The Teddy Bear was named after President Theodore Roosevelt, the 26th President of the USA, who was a keen hunter. He was out on a hunting trip one day when he came across a bear who would have been an easy target for shooting. The president took pity on the animal and refused to harm him. This resulted in a cartoon being drawn showing this event and, consequently, a toymaker took the initiative to produce a soft toy to mark the occasion, and called it Teddy’s Bear (Teddy being the nickname for President Roosevelt). The toy soon became so popular that everyone wanted to have a teddy bear of their own.
What would childhood memories be without a favourite teddy bear. Years ago we lived in Italy when our eldest son was 2 years old. He had left behind all that was familiar to him including grandparents, most of his toys and not least of all, his spaniel, Suzie. It must have been a very confusing time for the poor little boy who was only just starting to speak English. Suddenly he was in an environment where children were revered and a lot of attention was lavished on him, but practically every word spoken was in Italian. We didn’t realise initially just how much living in a foreign country was affecting him.
One Saturday afternoon we were in the toy department of one of Milan’s largest departmental store where there was an entire wall dedicated to teddy bears of every conceivable size and form ranging from the tiniest to almost adult human dimensions. We told our little boy to pick a teddy for himself. He toddled over to the bears and picked up one which was almost the same size as himself and started chatting non-stop to this newfound toy. At last there was someone who listened and seemed to understand his baby talk. The bear was purchased and named Arturo, as he was, after all, an Italian bear.
Now, many years after the arrival of dear old Arturo, he has become part and parcel of our family history. He is still around, although not quite as sprightly as in his heyday, but still wears a very snazzy knitted Italian outfit.
It is customary in South Africa, and possibly in other parts of the world as well, that where there is childhood trauma, teddy bears are given to the affected children to help ease the pain that they are currently enduring. The fact that teddies are usually fairly soft and chubby makes them easy to cuddle and research has shown that when children are given a choice of dolls, they will usually choose ones which are rounded and cuddly looking. Having a favourite teddy to take to bed at night has been a comforting factor in the lives of many children in various parts of the world for a long time.
Teddy Bears come in many styles and varied price tags. If they were made a long time ago and are jointed (arms and legs and head which can be moved into different positions), and especially if they were made by a respected toymaker, they could fetch a very high price on auction. A hand made and jointed bear made from mohair, would be far more valuable than a bear which is not jointed and was mass produced in a factory using a manmade material such as nylon.
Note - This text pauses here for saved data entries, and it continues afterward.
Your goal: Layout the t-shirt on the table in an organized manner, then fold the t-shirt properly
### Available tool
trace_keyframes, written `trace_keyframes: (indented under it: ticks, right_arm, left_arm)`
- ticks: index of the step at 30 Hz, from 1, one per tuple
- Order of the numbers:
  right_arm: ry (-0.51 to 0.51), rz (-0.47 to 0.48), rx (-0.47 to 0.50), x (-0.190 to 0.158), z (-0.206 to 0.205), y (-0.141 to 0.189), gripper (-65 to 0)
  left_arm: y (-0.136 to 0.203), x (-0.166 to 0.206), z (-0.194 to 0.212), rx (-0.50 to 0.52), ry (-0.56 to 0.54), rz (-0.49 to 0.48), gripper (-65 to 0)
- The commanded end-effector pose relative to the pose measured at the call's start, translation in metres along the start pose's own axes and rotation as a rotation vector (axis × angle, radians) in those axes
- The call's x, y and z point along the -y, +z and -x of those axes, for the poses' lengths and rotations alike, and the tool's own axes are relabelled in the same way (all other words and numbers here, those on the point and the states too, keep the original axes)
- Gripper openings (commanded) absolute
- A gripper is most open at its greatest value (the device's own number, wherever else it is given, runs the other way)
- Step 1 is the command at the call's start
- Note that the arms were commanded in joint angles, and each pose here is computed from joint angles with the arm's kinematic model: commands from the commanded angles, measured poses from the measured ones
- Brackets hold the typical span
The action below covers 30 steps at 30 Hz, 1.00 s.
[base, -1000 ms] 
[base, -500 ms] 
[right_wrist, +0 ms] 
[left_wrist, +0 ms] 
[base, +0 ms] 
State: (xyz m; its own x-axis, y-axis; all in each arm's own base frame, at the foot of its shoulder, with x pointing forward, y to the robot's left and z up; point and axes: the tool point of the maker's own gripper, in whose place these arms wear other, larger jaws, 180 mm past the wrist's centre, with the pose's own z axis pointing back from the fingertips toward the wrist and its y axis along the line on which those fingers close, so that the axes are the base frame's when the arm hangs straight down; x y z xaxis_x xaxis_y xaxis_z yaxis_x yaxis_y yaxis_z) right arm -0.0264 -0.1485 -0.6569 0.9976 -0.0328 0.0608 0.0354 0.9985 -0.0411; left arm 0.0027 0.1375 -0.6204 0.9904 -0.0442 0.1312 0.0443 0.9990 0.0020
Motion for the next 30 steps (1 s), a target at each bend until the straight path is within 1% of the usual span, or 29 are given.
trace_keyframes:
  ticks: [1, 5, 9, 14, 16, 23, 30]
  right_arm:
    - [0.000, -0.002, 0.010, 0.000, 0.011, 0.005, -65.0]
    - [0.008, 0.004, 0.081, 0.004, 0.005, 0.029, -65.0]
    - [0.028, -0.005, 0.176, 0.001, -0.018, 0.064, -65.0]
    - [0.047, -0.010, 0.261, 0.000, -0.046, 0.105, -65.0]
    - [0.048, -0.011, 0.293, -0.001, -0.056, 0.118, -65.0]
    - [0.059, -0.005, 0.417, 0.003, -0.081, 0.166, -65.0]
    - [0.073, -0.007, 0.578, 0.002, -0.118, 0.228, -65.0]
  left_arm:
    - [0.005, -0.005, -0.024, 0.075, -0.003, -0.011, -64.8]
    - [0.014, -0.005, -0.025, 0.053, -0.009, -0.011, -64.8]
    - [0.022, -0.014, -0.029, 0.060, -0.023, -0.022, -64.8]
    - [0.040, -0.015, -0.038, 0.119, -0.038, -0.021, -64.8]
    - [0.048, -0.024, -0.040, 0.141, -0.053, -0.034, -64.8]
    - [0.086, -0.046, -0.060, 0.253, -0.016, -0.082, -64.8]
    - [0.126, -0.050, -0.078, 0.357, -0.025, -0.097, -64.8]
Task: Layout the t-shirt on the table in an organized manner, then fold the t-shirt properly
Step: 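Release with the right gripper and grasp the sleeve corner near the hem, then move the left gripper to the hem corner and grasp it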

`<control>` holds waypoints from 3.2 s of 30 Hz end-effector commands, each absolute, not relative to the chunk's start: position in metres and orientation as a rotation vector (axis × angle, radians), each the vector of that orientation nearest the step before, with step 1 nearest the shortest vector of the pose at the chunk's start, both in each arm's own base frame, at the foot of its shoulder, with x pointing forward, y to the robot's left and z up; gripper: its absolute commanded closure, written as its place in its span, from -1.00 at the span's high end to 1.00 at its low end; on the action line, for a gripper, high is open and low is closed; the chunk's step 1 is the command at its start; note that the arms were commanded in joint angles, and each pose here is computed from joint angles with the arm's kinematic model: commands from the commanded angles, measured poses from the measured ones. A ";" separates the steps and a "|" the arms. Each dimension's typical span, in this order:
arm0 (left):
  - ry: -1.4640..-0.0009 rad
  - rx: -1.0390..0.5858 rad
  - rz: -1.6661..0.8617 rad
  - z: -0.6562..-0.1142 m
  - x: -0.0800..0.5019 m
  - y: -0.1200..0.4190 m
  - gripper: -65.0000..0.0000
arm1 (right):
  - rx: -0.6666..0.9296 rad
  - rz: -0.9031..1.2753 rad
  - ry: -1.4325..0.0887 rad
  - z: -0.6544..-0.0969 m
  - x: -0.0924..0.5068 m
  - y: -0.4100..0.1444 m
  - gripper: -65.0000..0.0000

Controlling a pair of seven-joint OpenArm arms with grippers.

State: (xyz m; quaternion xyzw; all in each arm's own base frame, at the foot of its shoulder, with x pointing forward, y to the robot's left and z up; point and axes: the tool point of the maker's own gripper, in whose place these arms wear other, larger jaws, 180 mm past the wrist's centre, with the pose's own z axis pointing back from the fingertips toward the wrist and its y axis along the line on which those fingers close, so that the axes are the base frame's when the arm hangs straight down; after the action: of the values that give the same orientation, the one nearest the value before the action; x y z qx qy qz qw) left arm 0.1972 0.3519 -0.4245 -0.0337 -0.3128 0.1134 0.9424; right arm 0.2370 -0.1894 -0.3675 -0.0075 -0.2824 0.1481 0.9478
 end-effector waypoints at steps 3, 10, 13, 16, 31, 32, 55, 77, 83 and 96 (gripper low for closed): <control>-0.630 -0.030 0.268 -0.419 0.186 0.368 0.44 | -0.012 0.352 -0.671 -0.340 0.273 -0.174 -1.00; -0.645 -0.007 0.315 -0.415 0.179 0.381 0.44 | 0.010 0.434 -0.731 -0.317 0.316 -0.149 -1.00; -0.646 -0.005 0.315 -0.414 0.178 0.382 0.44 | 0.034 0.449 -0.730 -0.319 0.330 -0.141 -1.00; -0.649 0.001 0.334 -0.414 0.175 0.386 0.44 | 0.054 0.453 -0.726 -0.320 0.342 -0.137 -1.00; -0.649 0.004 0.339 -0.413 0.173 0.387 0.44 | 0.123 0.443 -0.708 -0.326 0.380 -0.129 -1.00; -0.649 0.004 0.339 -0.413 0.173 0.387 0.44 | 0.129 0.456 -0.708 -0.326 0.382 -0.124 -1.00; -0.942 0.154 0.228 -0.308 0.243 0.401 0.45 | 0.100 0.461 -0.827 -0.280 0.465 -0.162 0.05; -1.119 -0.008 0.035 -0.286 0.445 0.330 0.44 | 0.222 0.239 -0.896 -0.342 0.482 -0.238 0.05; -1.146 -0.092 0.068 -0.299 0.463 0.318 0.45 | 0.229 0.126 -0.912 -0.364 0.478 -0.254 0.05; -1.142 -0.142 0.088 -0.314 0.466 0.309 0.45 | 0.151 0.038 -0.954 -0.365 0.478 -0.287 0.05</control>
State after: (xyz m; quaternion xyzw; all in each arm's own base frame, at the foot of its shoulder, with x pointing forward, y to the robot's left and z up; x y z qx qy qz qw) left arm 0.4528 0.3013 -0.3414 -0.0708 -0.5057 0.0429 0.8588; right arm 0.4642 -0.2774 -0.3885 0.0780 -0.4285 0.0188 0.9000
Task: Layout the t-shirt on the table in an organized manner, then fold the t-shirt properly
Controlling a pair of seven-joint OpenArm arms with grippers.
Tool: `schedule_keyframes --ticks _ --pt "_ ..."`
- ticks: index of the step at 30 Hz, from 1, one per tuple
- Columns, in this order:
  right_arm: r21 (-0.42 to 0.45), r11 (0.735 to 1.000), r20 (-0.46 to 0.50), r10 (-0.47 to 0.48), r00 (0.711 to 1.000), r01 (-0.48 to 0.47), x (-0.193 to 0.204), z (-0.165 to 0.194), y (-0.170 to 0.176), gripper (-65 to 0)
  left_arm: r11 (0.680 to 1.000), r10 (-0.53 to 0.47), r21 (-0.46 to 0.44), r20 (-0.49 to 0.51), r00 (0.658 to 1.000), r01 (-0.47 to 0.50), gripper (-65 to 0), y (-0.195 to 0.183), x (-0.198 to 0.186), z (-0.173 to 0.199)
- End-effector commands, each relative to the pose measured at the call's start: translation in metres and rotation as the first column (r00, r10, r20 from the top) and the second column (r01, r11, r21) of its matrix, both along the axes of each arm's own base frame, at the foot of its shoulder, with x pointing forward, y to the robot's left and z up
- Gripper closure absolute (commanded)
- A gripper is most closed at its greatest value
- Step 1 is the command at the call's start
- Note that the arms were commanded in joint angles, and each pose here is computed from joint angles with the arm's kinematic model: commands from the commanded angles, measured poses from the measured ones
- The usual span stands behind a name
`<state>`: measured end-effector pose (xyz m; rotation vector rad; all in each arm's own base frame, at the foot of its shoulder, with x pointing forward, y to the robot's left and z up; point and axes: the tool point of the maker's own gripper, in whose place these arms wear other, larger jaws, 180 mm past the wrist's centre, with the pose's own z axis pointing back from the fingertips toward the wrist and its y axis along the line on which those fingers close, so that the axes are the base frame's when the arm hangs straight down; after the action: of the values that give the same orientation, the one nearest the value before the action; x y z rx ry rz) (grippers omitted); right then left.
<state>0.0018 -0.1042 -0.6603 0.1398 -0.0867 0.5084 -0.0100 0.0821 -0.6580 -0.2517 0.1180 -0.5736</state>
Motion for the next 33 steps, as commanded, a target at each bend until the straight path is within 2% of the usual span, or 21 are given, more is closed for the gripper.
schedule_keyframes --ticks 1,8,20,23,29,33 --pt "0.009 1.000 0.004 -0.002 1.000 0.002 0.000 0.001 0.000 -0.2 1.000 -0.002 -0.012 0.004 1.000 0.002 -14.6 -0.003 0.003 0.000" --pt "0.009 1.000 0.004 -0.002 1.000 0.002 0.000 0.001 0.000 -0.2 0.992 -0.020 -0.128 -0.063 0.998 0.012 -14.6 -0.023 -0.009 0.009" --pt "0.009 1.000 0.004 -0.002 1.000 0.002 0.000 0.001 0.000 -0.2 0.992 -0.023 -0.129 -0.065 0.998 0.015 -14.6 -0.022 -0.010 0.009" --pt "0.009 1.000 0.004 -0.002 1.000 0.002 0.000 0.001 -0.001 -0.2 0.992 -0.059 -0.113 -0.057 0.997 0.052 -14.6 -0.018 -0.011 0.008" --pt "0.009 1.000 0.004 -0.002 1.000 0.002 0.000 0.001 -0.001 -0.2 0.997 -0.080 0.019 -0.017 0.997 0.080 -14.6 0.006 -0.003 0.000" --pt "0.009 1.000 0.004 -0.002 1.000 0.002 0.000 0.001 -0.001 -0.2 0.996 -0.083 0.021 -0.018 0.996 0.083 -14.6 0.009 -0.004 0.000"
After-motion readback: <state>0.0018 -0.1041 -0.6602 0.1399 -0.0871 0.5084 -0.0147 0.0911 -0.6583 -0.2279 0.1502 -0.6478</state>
By the same token, if a bear was owned by a famous person, then it could also have a high selling price attached to it regardless of the kind of bear it might be.
Let us not forget some of the bears who, over the years, have become household names. Among these are Winnie the Pooh, made famous by A.A. Milne, Rupert the Bear (still going strong and appearing in cartoon form in certain newspapers, after decades of wearing the same yellow check trousers and red jacket) and the delightful Peruvian bear who was found lost and bewildered at Paddington station in London. He has even become a renowned movie star in his own right!
For most of us, the value of the teddy bears which we remember from our childhood days has far more to do with the memories connected to them than their potential re-sale value. One of the first bears that grandparents gave to one of our children was named Growly Bear. Not only was he jointed, but when turned onto his tummy he growled quite fiercely. Somehow, he disappeared over time, and sadly he might have proved to be valuable by now, if only we knew where he has been hiding all these years! Perhaps he attended a Teddy Bear’s picnic and forgot how to find his way home!
Fortunately, despite today’s children being techno savvy from an early age, some things just don’t change and a love of teddy bears seems to be one of them. May the humble teddy remain as popular with future generations of children as has been the case since President Theodore Roosevelt saved the life of that fortunate brown bear so many years ago.